Sono vent’anni che Gaetano Scirea ci ha lasciati. [...] Gaetano Scirea aveva 36 anni, un vestito blu e una camicia bianca di lino: la moglie Mariella lo ricorderà sempre così. Uomo e campione inimitabile, Scirea era intelligente, generoso, corretto. Mai un’espulsione in 16 anni di carriera pur ricoprendo il ruolo, oggi scomparso, di libero. Elegante, testa alta, lo paragonavano a Beckenbauer, ma lui era unico. Per classe, senso della posizione, carisma. E aveva un dono raro. Lui, difensore, lui ultimo uomo, appena capiva che poteva salire, si avviava silenzioso e sornione in attacco senza farsene accorgene, puntando direttamente a rete o scambiando con i compagni. [...] “Racconterò sempre ai miei figli chi era e quello che ha rappresentato per il calcio - ha detto Alessandro Del Piero -, perché mi piacerebbe che oggi i bambini mi vedessero come io vedevo lui allora”. “Era serenità, chiarezza e pulizia”, gli ha fatto eco Dino Zoff. Due tra le tante voci di chi ha amato, nei suoi tempi e con i suoi modi, il grande Scirea.

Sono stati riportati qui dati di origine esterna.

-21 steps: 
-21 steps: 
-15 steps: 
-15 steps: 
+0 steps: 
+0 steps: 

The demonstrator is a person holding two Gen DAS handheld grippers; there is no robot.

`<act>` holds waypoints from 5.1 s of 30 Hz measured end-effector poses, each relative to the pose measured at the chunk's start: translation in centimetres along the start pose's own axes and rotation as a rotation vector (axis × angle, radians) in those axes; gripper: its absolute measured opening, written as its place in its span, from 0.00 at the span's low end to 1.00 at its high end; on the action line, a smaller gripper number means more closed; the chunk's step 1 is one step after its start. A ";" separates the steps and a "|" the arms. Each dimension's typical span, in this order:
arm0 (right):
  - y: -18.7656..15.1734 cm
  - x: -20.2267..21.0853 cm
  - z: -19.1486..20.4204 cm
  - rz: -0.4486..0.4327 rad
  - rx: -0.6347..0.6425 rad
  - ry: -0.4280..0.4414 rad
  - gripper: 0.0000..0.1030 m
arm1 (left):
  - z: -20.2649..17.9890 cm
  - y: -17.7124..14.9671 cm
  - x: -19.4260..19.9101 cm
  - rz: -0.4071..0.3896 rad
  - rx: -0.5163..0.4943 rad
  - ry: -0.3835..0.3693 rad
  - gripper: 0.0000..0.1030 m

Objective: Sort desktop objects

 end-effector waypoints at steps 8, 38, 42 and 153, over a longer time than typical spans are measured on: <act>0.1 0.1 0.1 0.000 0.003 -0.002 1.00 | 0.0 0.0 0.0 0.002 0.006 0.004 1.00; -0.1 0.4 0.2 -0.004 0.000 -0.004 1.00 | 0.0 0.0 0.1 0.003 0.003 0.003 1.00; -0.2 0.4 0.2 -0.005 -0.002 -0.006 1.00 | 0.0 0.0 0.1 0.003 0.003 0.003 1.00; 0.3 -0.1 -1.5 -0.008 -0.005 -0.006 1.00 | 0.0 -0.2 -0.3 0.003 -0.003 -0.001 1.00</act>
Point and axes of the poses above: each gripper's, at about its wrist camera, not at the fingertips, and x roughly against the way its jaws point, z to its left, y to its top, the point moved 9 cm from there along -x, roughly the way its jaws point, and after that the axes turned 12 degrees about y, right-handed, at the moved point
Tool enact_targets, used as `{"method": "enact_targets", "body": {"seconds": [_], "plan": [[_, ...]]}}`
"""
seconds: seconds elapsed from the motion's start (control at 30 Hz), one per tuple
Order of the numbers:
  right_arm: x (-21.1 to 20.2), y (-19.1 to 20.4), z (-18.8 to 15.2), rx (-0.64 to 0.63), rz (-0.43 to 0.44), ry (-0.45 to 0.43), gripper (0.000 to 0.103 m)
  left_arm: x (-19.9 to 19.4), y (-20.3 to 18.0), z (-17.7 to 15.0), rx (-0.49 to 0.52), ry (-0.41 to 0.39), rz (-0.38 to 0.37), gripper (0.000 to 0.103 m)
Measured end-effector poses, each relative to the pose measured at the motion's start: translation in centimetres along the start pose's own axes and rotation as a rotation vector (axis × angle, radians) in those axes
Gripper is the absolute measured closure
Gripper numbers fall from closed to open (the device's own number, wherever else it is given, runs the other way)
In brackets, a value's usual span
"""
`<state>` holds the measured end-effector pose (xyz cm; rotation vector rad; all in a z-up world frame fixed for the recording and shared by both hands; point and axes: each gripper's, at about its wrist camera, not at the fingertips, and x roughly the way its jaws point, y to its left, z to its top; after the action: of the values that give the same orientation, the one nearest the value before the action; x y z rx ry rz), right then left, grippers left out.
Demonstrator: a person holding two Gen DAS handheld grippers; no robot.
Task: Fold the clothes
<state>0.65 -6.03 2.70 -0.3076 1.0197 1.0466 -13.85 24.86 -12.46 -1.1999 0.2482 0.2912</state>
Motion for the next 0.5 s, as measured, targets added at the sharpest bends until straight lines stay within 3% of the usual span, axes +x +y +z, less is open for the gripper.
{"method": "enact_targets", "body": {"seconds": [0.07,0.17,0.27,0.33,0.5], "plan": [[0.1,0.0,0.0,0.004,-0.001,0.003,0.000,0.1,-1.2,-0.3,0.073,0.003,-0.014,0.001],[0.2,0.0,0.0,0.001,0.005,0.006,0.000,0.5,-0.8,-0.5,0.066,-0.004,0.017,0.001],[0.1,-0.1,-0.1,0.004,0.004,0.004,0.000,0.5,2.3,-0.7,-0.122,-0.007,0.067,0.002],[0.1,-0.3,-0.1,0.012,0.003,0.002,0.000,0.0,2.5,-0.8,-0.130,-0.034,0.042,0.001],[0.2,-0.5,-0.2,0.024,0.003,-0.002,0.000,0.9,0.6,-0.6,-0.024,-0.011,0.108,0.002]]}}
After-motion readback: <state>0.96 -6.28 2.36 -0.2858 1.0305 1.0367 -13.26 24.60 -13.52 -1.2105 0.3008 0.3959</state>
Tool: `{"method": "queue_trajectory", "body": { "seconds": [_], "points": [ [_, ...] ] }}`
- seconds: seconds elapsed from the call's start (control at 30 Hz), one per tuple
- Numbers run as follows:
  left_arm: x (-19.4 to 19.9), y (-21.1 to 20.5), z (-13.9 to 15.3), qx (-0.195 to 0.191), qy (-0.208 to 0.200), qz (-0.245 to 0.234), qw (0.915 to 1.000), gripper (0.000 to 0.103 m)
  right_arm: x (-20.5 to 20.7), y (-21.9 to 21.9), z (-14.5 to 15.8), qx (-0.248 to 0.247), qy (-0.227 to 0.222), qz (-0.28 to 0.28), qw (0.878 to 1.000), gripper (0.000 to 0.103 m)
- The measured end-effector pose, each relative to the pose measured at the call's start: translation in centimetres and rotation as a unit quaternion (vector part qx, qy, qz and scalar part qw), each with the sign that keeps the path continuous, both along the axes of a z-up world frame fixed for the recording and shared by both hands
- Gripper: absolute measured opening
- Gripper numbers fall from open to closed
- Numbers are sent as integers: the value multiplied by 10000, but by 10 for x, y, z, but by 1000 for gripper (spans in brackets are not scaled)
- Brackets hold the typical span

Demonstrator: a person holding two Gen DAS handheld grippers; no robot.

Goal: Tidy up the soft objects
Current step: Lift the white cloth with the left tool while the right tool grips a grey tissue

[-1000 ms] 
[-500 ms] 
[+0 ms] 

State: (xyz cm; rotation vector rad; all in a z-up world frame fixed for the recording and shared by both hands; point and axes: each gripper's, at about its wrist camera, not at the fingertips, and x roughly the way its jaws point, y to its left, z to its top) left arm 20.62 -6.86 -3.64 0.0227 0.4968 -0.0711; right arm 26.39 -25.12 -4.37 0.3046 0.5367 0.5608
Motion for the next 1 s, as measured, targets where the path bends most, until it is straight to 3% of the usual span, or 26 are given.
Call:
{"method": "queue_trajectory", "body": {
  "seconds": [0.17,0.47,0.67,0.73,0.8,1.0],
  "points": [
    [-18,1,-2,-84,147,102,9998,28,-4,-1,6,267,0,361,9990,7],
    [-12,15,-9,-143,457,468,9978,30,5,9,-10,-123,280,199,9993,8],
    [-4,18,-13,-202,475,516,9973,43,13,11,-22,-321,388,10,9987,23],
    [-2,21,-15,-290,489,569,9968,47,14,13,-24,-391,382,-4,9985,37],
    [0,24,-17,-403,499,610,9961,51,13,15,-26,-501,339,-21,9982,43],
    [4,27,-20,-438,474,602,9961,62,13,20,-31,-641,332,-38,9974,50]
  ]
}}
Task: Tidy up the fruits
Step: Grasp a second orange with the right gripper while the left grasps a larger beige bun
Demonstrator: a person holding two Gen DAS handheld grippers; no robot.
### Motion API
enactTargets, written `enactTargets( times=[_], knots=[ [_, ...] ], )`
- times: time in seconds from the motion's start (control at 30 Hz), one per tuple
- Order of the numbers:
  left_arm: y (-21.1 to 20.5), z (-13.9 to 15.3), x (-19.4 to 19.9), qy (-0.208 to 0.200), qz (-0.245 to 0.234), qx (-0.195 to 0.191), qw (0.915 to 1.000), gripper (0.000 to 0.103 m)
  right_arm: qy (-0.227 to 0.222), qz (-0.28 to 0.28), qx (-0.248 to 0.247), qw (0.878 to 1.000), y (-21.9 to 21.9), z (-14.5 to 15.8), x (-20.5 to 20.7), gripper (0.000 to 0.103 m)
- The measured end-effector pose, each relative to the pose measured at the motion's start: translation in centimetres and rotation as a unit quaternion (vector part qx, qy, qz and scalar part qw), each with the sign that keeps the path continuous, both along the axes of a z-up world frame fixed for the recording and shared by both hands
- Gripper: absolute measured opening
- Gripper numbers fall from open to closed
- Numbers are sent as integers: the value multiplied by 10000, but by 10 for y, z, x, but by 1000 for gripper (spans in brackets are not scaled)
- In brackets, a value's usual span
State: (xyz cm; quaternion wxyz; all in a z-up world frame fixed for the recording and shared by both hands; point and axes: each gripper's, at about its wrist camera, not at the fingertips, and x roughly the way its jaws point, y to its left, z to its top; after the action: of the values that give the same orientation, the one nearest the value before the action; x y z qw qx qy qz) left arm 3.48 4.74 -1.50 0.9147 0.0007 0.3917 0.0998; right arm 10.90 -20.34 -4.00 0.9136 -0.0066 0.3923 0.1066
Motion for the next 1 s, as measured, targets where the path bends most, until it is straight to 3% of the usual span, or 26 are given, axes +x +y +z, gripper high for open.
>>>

Se andate su internet, su quei misteriosi quanto affascinanti luoghi di comunicazione virtuale di oggi che sono i blog, capaci di attraversare il mondo in un istante con la velocità di un pensiero e la forza di un’opinione, di ricordi così ne troverete tanti. Tantissimi. Perché vent’anni non bastano. Perché i ricordi, almeno alcuni, non muoiono. Per questo alla voce Scirea leggerete termini come “bandiera”, “eroe”, “mito”, ma soprattutto “destino”.
Un destino crudele se lo portò via. Con quel rogo, quell’enorme fiammata. Quasi a cercare di eliminare ogni traccia di un “qualcosa” troppo grande, troppo difficile da cancellare. Un’anima. Quell’anima che Gaetano Scirea è stato per la famiglia, per la Juve, per il calcio di allora. Fosse ancora qui, Gaetano, forte della sua morale, dei suoi principi, della sua pulizia interiore, del suo mirabile esempio, sarebbe la luce ideale per accendere il grigiore di questo calcio arrogante, sfrontato, urlato a vanvera, lui che era il re dei silenzi.